## PROMPT:
Print the records again, matching each line exactly.

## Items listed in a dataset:
--- START ---
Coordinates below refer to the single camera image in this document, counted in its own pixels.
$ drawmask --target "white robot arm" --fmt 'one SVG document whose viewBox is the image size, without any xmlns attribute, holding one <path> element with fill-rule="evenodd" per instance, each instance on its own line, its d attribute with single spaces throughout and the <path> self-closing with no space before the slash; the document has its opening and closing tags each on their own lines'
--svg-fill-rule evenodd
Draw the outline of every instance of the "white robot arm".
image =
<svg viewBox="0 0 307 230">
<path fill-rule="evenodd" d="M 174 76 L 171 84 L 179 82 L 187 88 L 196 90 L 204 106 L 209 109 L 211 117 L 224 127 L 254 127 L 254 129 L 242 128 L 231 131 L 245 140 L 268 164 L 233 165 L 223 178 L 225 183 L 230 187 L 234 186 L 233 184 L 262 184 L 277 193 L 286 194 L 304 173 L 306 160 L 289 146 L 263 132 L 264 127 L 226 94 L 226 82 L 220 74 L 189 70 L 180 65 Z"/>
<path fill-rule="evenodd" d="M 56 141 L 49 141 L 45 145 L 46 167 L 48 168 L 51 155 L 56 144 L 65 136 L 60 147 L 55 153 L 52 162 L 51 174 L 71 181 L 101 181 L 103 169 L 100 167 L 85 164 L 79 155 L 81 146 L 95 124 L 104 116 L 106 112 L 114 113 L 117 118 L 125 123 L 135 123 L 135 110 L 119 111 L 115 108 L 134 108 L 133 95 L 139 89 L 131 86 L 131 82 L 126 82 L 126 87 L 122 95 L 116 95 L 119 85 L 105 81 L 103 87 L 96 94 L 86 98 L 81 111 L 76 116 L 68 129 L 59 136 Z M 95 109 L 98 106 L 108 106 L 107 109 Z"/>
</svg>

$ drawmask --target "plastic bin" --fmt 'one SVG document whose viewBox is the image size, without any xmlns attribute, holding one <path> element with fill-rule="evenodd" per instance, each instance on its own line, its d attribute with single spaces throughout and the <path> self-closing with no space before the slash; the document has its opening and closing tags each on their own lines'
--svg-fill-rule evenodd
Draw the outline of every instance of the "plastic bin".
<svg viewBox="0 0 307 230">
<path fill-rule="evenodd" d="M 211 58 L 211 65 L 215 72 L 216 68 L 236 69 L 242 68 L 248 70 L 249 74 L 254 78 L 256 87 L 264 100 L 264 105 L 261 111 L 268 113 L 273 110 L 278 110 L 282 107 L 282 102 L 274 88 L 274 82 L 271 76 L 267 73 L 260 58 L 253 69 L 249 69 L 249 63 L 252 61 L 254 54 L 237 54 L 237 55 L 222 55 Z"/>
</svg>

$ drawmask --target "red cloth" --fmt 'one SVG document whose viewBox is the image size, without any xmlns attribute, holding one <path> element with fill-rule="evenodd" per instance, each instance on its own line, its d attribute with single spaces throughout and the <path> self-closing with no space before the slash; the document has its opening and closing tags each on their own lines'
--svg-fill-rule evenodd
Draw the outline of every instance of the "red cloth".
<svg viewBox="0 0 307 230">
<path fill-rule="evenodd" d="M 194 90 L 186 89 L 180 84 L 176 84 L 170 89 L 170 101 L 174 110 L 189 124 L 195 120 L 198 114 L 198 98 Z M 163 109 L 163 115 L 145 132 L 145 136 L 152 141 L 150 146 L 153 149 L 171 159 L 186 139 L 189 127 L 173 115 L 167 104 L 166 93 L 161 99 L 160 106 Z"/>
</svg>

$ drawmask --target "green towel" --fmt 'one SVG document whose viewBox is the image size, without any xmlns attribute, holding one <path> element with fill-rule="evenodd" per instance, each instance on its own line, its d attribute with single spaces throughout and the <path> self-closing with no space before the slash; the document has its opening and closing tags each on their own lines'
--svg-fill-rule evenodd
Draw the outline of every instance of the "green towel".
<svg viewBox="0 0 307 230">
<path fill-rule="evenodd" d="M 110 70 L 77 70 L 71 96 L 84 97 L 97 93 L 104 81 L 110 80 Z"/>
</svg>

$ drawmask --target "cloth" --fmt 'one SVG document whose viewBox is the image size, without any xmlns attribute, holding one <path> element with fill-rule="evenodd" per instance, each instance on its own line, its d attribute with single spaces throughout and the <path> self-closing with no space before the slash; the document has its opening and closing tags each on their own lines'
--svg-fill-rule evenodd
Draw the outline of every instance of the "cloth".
--- END ---
## WORKED SOLUTION:
Coordinates below refer to the single camera image in this document, counted in its own pixels.
$ drawmask --target "white robot arm" --fmt 'one SVG document whose viewBox is the image size, without any xmlns attribute, holding one <path> element with fill-rule="evenodd" per instance, each instance on its own line, its d attribute with single spaces throughout and the <path> self-closing with no space before the slash; the document has its opening and closing tags each on their own lines'
--svg-fill-rule evenodd
Draw the outline of every instance of the "white robot arm".
image =
<svg viewBox="0 0 307 230">
<path fill-rule="evenodd" d="M 174 76 L 171 84 L 179 82 L 187 88 L 196 90 L 204 106 L 209 109 L 211 117 L 224 127 L 254 127 L 254 129 L 242 128 L 231 131 L 245 140 L 268 164 L 233 165 L 223 178 L 225 183 L 230 187 L 234 186 L 233 184 L 262 184 L 277 193 L 286 194 L 304 173 L 306 160 L 289 146 L 263 132 L 264 127 L 226 94 L 226 82 L 220 74 L 189 70 L 180 65 Z"/>
<path fill-rule="evenodd" d="M 56 141 L 49 141 L 45 145 L 46 167 L 48 168 L 51 155 L 56 144 L 65 136 L 60 147 L 55 153 L 52 162 L 51 174 L 71 181 L 101 181 L 103 169 L 100 167 L 85 164 L 79 155 L 81 146 L 95 124 L 104 116 L 106 112 L 114 113 L 117 118 L 125 123 L 135 123 L 135 110 L 119 111 L 115 108 L 134 108 L 133 95 L 139 89 L 131 86 L 131 82 L 126 82 L 126 87 L 122 95 L 116 95 L 119 85 L 105 81 L 103 87 L 96 94 L 86 98 L 81 111 L 76 116 L 68 129 L 59 136 Z M 95 109 L 98 106 L 108 106 L 107 109 Z"/>
</svg>

$ drawmask --target "plastic bin" --fmt 'one SVG document whose viewBox is the image size, without any xmlns attribute, holding one <path> element with fill-rule="evenodd" per instance, each instance on its own line, its d attribute with single spaces throughout and the <path> self-closing with no space before the slash; the document has its opening and closing tags each on their own lines'
--svg-fill-rule evenodd
Draw the outline of every instance of the "plastic bin".
<svg viewBox="0 0 307 230">
<path fill-rule="evenodd" d="M 211 58 L 211 65 L 215 72 L 216 68 L 236 69 L 242 68 L 248 70 L 249 74 L 254 78 L 256 87 L 264 100 L 264 105 L 261 111 L 268 113 L 273 110 L 278 110 L 282 107 L 282 102 L 274 88 L 274 82 L 271 76 L 267 73 L 260 58 L 253 69 L 249 69 L 249 63 L 252 61 L 254 54 L 237 54 L 237 55 L 222 55 Z"/>
</svg>

$ drawmask --target "red cloth" --fmt 'one SVG document whose viewBox is the image size, without any xmlns attribute, holding one <path> element with fill-rule="evenodd" per instance, each instance on its own line, its d attribute with single spaces throughout and the <path> self-closing with no space before the slash; the document has its opening and closing tags each on their own lines'
--svg-fill-rule evenodd
Draw the outline of every instance of the "red cloth".
<svg viewBox="0 0 307 230">
<path fill-rule="evenodd" d="M 194 90 L 186 89 L 180 84 L 176 84 L 170 89 L 170 101 L 174 110 L 189 124 L 195 120 L 198 114 L 198 98 Z M 163 109 L 163 115 L 145 132 L 145 136 L 152 141 L 150 146 L 153 149 L 171 159 L 186 139 L 189 127 L 173 115 L 167 104 L 166 93 L 161 99 L 160 106 Z"/>
</svg>

$ drawmask --target "green towel" --fmt 'one SVG document whose viewBox is the image size, without any xmlns attribute, holding one <path> element with fill-rule="evenodd" per instance, each instance on its own line, its d attribute with single spaces throughout and the <path> self-closing with no space before the slash; the document has its opening and closing tags each on their own lines'
--svg-fill-rule evenodd
Draw the outline of every instance of the "green towel".
<svg viewBox="0 0 307 230">
<path fill-rule="evenodd" d="M 110 70 L 77 70 L 71 96 L 84 97 L 97 93 L 104 81 L 110 80 Z"/>
</svg>

$ drawmask --target "cloth" --fmt 'one SVG document whose viewBox is the image size, without any xmlns attribute, holding one <path> element with fill-rule="evenodd" per instance, each instance on its own line, its d attribute with single spaces throughout and the <path> self-closing with no space before the slash; the document has its opening and closing tags each on their own lines'
--svg-fill-rule evenodd
Draw the outline of every instance of the "cloth".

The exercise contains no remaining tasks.